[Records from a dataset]
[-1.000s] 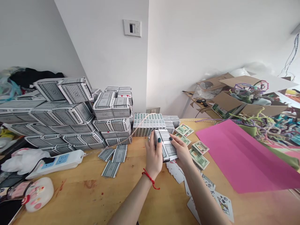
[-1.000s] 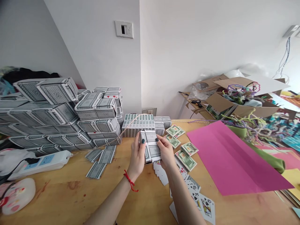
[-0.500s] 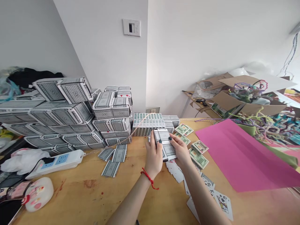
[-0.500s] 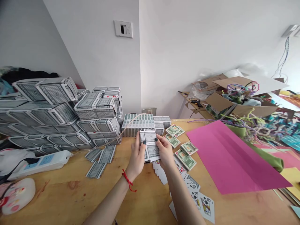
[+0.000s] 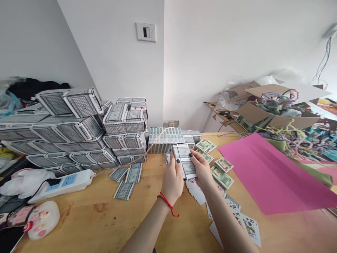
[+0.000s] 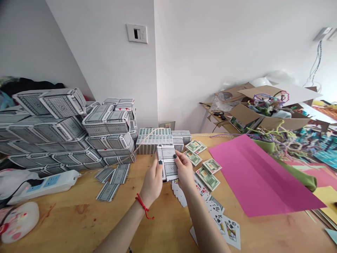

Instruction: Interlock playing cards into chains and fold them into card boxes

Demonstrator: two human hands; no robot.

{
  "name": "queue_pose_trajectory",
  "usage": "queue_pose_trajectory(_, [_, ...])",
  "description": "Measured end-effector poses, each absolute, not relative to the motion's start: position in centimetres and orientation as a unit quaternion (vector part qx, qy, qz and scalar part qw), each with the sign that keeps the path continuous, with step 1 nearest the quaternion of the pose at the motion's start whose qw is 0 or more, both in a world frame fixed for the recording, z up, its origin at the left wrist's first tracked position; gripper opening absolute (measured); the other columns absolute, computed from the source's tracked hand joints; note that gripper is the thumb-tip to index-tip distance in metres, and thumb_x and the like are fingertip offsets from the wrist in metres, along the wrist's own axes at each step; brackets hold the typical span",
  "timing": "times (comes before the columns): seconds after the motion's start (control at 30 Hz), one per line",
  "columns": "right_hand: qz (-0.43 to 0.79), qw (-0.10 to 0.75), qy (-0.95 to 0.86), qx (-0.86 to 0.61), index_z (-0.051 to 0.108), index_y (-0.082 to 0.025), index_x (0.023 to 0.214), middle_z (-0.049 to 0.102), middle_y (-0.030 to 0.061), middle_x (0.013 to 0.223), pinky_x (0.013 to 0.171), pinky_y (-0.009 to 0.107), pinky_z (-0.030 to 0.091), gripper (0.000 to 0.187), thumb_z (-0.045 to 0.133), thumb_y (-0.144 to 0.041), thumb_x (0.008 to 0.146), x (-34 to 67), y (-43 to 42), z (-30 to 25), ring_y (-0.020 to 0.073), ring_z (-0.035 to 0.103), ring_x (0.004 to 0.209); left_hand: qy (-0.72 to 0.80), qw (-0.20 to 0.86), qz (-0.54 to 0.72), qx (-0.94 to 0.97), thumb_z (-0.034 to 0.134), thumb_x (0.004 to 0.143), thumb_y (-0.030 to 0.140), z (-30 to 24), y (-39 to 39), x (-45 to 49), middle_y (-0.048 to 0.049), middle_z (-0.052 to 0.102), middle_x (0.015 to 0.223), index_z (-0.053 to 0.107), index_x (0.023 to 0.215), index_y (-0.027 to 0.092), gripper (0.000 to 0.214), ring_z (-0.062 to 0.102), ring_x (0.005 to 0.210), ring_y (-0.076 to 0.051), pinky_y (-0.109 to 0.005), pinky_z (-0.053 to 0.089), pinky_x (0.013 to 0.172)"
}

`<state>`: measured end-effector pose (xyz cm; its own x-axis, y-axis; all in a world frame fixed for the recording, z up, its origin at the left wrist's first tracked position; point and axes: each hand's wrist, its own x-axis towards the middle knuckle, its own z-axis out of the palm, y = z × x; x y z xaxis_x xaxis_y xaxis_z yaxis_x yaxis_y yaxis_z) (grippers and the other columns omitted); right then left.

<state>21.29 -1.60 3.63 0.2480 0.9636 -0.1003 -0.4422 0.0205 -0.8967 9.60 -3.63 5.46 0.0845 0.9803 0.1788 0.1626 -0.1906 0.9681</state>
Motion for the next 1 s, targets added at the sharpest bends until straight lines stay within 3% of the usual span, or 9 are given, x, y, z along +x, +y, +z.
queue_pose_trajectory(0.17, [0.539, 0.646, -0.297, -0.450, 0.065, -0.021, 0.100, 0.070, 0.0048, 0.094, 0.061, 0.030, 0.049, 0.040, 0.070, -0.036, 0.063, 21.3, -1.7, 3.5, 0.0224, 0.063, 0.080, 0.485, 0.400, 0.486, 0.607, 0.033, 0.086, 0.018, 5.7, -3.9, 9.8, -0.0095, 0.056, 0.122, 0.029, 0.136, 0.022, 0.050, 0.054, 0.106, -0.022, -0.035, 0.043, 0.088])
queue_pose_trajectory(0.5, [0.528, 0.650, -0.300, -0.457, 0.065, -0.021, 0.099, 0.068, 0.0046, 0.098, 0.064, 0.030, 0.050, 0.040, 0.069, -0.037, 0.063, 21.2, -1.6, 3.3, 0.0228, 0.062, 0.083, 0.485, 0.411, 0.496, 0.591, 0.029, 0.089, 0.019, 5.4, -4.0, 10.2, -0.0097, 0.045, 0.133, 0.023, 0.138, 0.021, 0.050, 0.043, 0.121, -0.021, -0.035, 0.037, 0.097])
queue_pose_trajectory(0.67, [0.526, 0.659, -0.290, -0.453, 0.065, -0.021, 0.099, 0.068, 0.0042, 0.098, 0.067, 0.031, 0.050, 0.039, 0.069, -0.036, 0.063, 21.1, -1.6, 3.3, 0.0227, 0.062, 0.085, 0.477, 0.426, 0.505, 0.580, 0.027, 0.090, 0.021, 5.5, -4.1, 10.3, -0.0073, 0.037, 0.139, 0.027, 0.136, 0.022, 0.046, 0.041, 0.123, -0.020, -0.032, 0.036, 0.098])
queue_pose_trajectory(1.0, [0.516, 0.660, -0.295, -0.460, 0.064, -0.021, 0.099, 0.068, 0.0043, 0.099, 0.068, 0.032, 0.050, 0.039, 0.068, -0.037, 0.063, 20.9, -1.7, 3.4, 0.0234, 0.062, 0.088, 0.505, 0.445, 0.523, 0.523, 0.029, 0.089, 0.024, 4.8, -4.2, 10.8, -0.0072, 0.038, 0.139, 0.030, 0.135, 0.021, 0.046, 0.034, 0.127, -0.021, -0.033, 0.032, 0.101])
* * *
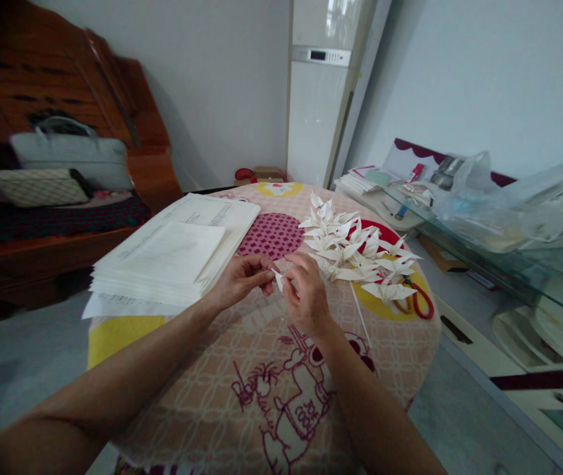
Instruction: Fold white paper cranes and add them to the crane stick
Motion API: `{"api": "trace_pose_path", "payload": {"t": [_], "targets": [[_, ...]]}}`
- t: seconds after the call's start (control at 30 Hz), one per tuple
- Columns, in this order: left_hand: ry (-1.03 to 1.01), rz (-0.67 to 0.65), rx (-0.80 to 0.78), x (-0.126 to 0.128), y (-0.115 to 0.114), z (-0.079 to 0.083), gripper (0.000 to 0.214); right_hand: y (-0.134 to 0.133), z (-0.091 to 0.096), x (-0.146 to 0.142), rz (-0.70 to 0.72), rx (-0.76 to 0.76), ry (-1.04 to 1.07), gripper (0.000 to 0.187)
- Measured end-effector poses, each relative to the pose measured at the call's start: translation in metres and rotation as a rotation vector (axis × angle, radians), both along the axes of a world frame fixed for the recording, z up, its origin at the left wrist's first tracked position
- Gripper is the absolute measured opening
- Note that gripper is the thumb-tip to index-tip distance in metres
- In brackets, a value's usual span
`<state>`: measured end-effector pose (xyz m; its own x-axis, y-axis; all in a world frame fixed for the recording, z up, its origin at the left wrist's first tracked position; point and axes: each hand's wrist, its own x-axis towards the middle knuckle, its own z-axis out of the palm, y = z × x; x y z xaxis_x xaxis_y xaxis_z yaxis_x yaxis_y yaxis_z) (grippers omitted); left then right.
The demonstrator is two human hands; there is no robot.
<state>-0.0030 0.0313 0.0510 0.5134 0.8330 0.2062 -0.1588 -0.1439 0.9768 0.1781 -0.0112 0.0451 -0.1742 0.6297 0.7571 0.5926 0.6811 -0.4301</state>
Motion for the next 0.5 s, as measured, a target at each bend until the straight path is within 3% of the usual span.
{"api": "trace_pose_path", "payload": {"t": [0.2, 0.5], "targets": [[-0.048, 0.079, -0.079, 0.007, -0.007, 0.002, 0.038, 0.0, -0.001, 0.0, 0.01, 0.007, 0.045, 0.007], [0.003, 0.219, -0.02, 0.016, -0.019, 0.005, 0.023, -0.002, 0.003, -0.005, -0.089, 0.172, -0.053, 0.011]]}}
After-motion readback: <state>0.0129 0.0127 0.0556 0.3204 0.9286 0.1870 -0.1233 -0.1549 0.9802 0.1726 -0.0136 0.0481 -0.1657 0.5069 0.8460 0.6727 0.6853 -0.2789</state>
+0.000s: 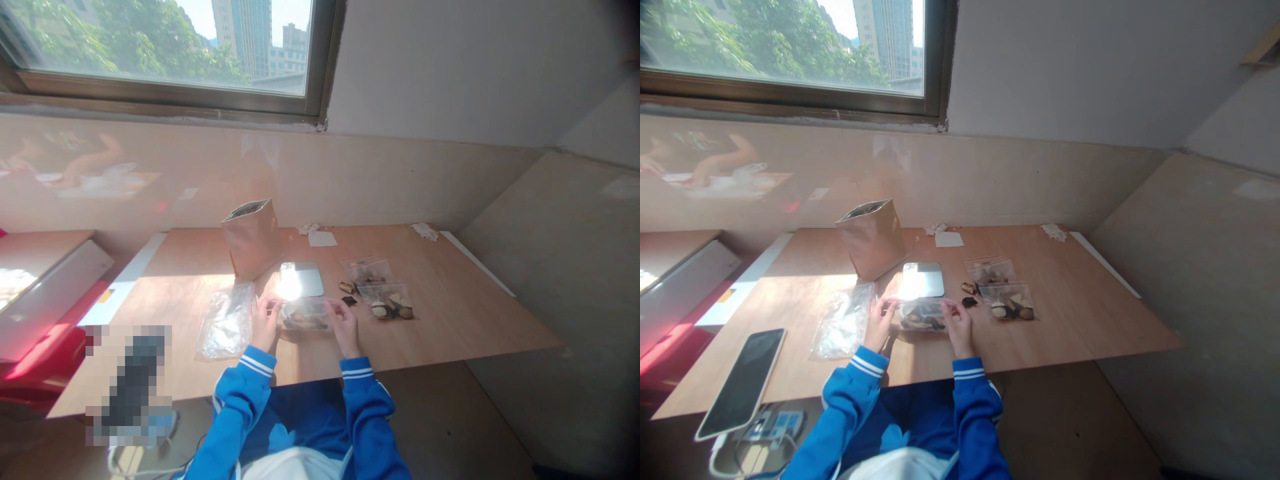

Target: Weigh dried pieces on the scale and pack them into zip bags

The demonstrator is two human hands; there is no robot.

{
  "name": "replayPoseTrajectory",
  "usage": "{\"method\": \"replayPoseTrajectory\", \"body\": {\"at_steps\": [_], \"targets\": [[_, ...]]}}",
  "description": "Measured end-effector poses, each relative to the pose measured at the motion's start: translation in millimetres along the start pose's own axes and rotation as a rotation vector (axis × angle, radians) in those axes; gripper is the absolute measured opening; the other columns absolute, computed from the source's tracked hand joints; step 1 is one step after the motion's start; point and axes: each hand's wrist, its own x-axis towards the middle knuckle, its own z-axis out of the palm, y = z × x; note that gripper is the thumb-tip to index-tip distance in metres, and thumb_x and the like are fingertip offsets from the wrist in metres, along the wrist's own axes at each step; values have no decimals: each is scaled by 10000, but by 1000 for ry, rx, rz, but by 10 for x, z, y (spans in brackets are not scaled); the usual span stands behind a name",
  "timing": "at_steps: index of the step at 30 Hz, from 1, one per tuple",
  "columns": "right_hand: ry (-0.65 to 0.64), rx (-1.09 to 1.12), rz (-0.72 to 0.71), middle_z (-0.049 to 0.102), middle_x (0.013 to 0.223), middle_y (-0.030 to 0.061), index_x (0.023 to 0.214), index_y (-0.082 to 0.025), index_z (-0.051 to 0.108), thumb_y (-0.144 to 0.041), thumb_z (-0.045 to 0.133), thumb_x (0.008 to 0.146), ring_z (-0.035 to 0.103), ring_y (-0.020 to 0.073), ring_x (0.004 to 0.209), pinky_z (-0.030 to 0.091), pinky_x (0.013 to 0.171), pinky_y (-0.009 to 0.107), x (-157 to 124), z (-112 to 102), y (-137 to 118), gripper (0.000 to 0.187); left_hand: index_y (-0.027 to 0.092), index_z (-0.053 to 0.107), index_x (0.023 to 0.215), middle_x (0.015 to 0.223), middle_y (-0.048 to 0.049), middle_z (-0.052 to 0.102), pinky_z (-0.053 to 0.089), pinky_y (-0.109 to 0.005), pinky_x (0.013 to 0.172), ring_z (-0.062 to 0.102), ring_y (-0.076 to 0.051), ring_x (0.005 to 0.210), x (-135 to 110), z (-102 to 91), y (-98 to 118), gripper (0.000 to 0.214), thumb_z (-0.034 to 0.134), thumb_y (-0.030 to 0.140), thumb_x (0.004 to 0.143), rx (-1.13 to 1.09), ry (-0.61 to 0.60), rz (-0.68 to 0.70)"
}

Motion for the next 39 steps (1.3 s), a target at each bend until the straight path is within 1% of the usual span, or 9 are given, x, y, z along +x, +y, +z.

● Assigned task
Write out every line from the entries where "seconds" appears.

● Your response
  "timing": "times (comes before the columns): seconds after the motion's start (control at 30 Hz), one per line",
- t: seconds after the call's start (control at 30 Hz), one per tuple

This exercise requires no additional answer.